### How to complete this task:
Output every line of the data exactly as it appears.
Recorded information below:
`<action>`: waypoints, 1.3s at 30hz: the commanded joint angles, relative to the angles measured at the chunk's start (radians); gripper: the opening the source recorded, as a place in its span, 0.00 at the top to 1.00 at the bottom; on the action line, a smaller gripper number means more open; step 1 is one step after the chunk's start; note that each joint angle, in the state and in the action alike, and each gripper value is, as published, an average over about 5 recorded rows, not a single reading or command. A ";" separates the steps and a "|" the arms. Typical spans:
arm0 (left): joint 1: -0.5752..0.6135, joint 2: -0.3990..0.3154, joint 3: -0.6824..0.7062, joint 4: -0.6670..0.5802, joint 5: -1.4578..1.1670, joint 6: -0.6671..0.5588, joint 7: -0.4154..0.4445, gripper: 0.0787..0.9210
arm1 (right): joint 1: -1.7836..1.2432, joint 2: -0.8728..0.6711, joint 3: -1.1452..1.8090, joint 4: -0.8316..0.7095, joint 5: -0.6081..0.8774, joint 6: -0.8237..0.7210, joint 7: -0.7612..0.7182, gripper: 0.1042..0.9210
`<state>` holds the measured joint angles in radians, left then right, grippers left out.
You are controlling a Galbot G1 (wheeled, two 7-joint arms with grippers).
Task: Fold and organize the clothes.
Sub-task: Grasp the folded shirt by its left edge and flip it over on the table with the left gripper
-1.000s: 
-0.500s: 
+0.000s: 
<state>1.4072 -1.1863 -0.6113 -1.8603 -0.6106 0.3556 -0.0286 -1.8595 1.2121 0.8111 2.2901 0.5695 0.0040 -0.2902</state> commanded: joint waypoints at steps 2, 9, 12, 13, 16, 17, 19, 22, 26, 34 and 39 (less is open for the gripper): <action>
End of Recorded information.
### Problem solution:
`<action>`: waypoints, 1.3s at 30hz: the commanded joint angles, relative to the angles measured at the chunk's start (radians); gripper: the opening the source recorded, as a place in its span, 0.00 at the top to 1.00 at the bottom; on the action line, a smaller gripper number means more open; step 1 is one step after the chunk's start; note that each joint angle, in the state and in the action alike, and each gripper value is, as published, an average over about 5 recorded rows, not a single reading or command. A ";" separates the steps and a "|" the arms. Typical spans:
arm0 (left): joint 1: -0.5752..0.6135, joint 2: -0.3990..0.3154, joint 3: -0.6824..0.7062, joint 4: -0.6670..0.5802, joint 5: -1.4578..1.1670, joint 6: -0.6671..0.5588, joint 7: -0.4154..0.4445, gripper: 0.0787..0.9210
arm1 (right): joint 1: -1.7836..1.2432, joint 2: -0.8728..0.6711, joint 3: -1.1452..1.8090, joint 4: -0.8316..0.7095, joint 5: -0.6081..0.8774, joint 6: -0.8237..0.7210, joint 7: -0.7612..0.7182, gripper: 0.1042..0.9210
`<state>` holds the measured joint angles in radians, left then right, grippers left out.
You are controlling a Galbot G1 (wheeled, two 7-joint arms with grippers).
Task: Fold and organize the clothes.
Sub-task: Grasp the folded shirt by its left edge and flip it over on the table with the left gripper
-1.000s: 
-0.500s: 
+0.000s: 
<state>1.4072 -1.1863 -0.6113 -1.8603 -0.6106 0.3556 -0.0286 -1.8595 1.2121 0.8111 2.2901 0.5695 0.0040 -0.2902</state> commanded: joint waypoints at steps 2, 9, 12, 13, 16, 17, 19, 22, 26, 34 and 39 (less is open for the gripper): <action>

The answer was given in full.